Branches aren’t dead, though. In emerging economies – or even acute localities in mature economies – branch openings could continue. Mairead Jackson, MD at Accenture, notes that RBS’s busiest branch in the UK is at a train station in London, for example. The beauty of mass distribution is the likelihood you hold a few gems in your armoury.

Labour pains

Those branches that remain need to be rethought, with certain in-store bank staff now shifting into a more advisory position. “My parents do most of their banking online, but their branch trained them in,” Jackson said, “‘Digital Arrows’ came around to help them understand.”

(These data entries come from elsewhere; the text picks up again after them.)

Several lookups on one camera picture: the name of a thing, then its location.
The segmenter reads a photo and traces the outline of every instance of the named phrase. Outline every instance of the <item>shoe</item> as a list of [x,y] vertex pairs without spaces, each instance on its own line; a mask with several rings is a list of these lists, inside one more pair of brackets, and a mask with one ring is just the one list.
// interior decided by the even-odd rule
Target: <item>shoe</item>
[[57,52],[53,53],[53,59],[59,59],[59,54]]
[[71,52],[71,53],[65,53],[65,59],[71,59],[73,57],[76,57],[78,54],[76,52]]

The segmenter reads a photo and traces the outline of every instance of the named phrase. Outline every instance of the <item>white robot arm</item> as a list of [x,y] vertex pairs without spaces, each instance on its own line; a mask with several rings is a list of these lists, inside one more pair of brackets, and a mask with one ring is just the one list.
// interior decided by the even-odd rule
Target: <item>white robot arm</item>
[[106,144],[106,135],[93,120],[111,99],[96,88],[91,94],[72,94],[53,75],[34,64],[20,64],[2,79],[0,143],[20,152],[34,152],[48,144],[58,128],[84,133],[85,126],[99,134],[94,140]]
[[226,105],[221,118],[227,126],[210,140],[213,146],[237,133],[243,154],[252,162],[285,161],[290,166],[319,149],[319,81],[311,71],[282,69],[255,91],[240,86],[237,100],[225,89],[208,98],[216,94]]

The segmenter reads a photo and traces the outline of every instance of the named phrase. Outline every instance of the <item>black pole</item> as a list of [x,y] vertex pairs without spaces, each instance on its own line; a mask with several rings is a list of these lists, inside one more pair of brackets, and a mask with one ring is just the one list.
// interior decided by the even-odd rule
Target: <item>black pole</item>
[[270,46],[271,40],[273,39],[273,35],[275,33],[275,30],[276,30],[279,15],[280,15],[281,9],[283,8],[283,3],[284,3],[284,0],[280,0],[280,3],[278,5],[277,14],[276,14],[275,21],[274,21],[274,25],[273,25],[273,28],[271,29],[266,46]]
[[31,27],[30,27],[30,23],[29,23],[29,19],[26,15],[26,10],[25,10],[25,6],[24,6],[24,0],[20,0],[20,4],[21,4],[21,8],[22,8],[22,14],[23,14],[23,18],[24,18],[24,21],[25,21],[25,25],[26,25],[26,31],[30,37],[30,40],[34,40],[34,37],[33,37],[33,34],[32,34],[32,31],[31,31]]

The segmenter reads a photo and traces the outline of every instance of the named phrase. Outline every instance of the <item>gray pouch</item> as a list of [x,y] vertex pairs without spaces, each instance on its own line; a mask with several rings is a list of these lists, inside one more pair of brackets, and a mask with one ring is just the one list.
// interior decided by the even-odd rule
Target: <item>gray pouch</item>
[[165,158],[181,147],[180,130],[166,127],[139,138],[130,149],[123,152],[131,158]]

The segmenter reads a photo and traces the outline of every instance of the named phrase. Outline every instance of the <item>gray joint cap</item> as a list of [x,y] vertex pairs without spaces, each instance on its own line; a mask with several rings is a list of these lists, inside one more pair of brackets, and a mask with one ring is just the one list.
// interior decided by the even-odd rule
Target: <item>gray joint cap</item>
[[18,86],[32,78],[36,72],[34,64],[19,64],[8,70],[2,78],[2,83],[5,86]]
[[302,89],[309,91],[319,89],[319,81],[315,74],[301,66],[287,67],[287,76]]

Training your customers is a seemingly rare example of a proactive engagement policy by a bank with its customers that makes complete sense. Other shifts like customer care staff operating in a 24/7 capacity, or opening hours of remaining branches stretching beyond the 5pm impossibility for office workers, could all help.

“In relation to our branches, like in Grand Canal in Dublin, they are being used in different ways,” said Tighe of Bank of Ireland. “The types of services our customers need from our branches are changing. We’ve provided a space here, for example, for start-ups that are very much around that area.”

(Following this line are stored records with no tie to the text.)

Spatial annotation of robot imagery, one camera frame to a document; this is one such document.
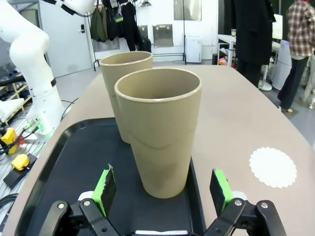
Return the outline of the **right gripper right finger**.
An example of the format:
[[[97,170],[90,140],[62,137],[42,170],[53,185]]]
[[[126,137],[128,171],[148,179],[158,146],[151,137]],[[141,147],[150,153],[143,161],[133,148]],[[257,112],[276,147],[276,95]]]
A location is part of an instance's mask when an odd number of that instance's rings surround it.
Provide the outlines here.
[[[286,231],[274,203],[262,200],[253,205],[234,197],[225,174],[213,169],[210,193],[217,218],[205,231],[205,236],[231,236],[236,229],[250,236],[285,236]]]

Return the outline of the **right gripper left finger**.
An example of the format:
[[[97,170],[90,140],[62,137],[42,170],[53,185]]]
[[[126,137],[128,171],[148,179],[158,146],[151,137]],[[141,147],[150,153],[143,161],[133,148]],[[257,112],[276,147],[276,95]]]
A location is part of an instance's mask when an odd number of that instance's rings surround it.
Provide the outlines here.
[[[74,204],[56,201],[46,216],[46,235],[76,236],[88,229],[94,236],[118,236],[119,233],[108,219],[117,191],[114,169],[104,170],[90,198]]]

Entire labour forces need realigning in the digital age. Image via Shutterstock

Banks’ staffing concerns are going to grow remarkably quickly. At the moment, a marrying of old-world structures – with IT staff operating on both antiquated operating systems and cutting edge applications – makes for a confused labour force.

With branches closing down, front-line staff will go. With branches changing, the remaining staff will need to alter their skillset, with the help of their employer. All the while an army of software experts will be amassed behind the scenes.

If 15 of your 17 monthly interactions with banks are online (largely mobile), then there needs to be significant investment in upkeep of websites and apps. That puts banks in direct competition with the likes of Facebook, Google, Apple and a plethora of exciting start-ups when seeking out the best developers.

Do they have the money to pay for the best around? Definitely. Do they have the pull? Perhaps not.

‘I’ve never met a developer that was so proud to join a bank as a developer’
VALENTIN STALF, NUMBER26

“From a talent perspective I would disagree that banks have the power,” said Valentin Stalf, CEO of Number26, one of the growing number of digital banks out there. “They have money to pour into talent but the banks’ challenge is the best minds are not working with them.”

Stalf thinks many developers are not keen on working on technology which he describes as “out of the 1980s or 1990s”, with staff there merely “maintaining networks”.

“I’ve never met a developer that was so proud to join a bank as a developer,” he said.

This is a problem that banks were inevitably going to face once the world went digital. They are in competition with tech companies which have made a name for themselves as fun places to work, where staff are encouraged to innovate and challenge – what can corporate, bureaucratic banks do?

Quite a few things, it turns out. Though the number of competitors is ever rising.

Under attack

Banks’ revenue streams are getting attacked from every angle. Accenture predicts 80pc of banks’ entire revenue-generating business will be encroached upon by the end of the decade, and evidence of this all around.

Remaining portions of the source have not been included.